Being one of the few families in the community without any family in the country, we're trying to plan things out so my kids shouldn't feel any different.  So, two families that we're close with and have the honorary title of "cousins" will be coming up north for Shabbos.  I think we'll have 22 people or so.  It should be exciting.  I plan to be slightly drunk the whole time to survive.


What's nice is that on Shabbos morning, my son will be finishing one Gemara (Beitzah) which he has been doing with a friend of his with Daf Yomi, and then after Shabbos, he'll make another siyum on Taanis, which he has been doing with another friend.  By the time he's bar mitzvahed, he will have learned an entire section of mishnayos and three tractates in Gemara.  Not bad.  That certainly wasn't the focus in my life when I was his age :)  Different worlds, different lives....


"I will not continue to curse again the ground because of man, since the imagery of man's heart is evil from his youth" (Bereishis 8:21).

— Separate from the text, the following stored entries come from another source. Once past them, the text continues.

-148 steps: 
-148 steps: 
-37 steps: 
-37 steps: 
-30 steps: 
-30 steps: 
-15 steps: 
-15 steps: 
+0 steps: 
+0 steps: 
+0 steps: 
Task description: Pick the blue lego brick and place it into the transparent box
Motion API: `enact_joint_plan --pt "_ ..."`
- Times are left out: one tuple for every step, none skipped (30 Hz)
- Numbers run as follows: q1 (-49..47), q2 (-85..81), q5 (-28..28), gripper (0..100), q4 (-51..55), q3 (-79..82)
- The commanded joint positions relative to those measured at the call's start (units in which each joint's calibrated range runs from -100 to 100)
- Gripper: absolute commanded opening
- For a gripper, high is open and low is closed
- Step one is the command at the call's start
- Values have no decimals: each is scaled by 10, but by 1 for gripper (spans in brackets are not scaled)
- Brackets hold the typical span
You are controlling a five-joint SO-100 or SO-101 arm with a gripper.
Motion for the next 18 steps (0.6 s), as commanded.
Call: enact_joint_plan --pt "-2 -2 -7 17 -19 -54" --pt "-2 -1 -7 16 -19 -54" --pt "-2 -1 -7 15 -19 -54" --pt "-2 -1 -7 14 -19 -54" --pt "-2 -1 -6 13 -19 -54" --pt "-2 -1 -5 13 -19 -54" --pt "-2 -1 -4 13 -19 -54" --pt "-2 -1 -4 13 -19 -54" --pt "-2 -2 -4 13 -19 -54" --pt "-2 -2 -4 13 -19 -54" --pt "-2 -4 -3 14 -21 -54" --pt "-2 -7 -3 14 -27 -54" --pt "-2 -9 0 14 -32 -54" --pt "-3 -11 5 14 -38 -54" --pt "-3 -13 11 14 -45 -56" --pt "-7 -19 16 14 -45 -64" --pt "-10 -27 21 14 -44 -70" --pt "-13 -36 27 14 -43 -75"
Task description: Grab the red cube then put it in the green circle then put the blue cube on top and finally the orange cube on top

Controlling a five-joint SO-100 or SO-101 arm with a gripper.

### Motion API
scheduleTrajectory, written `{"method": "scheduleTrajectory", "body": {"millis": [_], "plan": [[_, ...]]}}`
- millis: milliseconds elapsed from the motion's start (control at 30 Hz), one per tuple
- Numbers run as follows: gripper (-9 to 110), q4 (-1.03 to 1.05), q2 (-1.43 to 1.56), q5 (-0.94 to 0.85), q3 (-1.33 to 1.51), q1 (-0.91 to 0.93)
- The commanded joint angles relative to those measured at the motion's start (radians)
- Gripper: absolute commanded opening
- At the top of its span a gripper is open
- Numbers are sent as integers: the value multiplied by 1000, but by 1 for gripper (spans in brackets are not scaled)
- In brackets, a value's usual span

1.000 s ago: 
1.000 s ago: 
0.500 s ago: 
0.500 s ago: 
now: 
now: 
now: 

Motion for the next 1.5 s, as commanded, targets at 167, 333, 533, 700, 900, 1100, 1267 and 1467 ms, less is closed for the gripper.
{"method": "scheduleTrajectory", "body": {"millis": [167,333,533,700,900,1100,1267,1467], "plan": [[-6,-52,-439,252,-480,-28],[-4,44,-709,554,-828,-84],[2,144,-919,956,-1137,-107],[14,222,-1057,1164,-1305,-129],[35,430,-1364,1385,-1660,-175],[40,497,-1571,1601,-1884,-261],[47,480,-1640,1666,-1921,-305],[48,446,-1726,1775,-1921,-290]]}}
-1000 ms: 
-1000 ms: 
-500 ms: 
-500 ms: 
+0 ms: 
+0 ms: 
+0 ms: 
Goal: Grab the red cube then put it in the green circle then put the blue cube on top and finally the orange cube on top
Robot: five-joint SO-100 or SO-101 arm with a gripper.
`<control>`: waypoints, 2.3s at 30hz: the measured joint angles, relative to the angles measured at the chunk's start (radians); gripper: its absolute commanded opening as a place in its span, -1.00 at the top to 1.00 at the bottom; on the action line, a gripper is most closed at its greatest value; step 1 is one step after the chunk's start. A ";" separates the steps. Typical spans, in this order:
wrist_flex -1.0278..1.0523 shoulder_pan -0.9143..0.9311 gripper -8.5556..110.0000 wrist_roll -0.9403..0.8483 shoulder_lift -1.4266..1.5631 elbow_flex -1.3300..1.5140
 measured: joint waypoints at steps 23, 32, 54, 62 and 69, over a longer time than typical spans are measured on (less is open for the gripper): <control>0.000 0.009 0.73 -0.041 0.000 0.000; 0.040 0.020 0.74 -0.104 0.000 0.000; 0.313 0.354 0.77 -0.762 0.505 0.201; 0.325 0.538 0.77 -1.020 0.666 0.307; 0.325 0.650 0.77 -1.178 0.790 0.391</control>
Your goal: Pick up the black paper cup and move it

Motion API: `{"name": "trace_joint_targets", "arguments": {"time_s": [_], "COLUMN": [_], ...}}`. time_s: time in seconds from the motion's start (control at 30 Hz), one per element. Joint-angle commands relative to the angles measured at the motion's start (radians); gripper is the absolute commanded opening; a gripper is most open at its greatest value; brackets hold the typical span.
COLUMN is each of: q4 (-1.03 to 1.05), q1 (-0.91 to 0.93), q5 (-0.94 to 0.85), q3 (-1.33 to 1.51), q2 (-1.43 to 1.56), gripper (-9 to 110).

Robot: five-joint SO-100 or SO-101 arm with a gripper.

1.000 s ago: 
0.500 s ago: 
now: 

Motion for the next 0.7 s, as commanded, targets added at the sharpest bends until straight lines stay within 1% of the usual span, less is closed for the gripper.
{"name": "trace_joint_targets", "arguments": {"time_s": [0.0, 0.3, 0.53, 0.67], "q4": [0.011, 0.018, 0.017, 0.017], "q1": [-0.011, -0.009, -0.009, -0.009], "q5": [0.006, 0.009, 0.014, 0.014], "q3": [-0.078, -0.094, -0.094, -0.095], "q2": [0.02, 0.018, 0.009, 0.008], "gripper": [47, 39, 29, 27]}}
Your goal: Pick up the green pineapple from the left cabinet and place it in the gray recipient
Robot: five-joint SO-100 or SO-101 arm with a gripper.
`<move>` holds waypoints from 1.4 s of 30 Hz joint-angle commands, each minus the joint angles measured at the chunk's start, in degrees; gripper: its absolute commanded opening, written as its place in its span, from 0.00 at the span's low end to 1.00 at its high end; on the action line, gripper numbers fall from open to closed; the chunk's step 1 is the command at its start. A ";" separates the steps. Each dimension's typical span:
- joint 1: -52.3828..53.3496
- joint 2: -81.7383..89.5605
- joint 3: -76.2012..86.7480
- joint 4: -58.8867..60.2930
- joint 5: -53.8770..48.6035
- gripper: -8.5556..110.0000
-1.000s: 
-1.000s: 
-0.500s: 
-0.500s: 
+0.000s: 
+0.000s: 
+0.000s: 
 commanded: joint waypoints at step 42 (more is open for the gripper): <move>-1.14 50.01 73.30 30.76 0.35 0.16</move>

From the very beginning, the Torah testifies that Noach was a tzaddik.  In fact, it's clear from the narrative that in his merit, did Hashem make this promise that he will never destroy the world again.  So, the obvious question is: what was different about Noach that before the flood he did not have the merit to save the world, yet only after the flood did he have enough merit that Hashem should make an eternal promise?


Rav Yitzchok Zilberstein explains that the growth Noach experienced while he was in the ark enabled him to grow into a bigger tzaddik than he was before.


Rav Yaakov Meir Schecter, one of the leaders of the Breslov community in Yerushalyim delves much deeper into the issues based on the teachings of Rebbe Nachman.  In short...


Rebbe Akiva commented on the verse "In the morning sow your seed, and in the evening, stay not your hand" (Koheles 11:6), "If you raised up students in your youth, raise up more in your old age".


This is the same Rebbe Akiva, who, after losing 24,000 students, started all over again, in his old age, and raised only five more students, who are responsible for all of the Torah we have today.  Can you imagine starting from scratch after such a devastating loss, and thinking, "Well, at least I have these five students"?  Most people would end their lives in depression.


However, despite the destruction of the world around him Rebbe Akiva continued to do his job, despite the hardships and the bleary outlook.  Because in the end, he knew that his job was to do what he needed to do.  The outcome was not in his hands and never was.  That "G-d's business".


Noach too saw his entire world, literally destroyed in front of his eyes.  In the end, he was stuck in a boat with a few family members, and was responsible for taking care of all of the survivors.  In the end, he did not look around and succumb to depression.  Rather, he built an altar and gave thanks to Hashem for saving him.  He did not worry about how the world was going to grow and survive.  That wasn't his job.  He focused on the task at hand and gave thanks for all the good that was done for him.  With that attitude, he grew in stature, just by simply doing what was expected of him at that time.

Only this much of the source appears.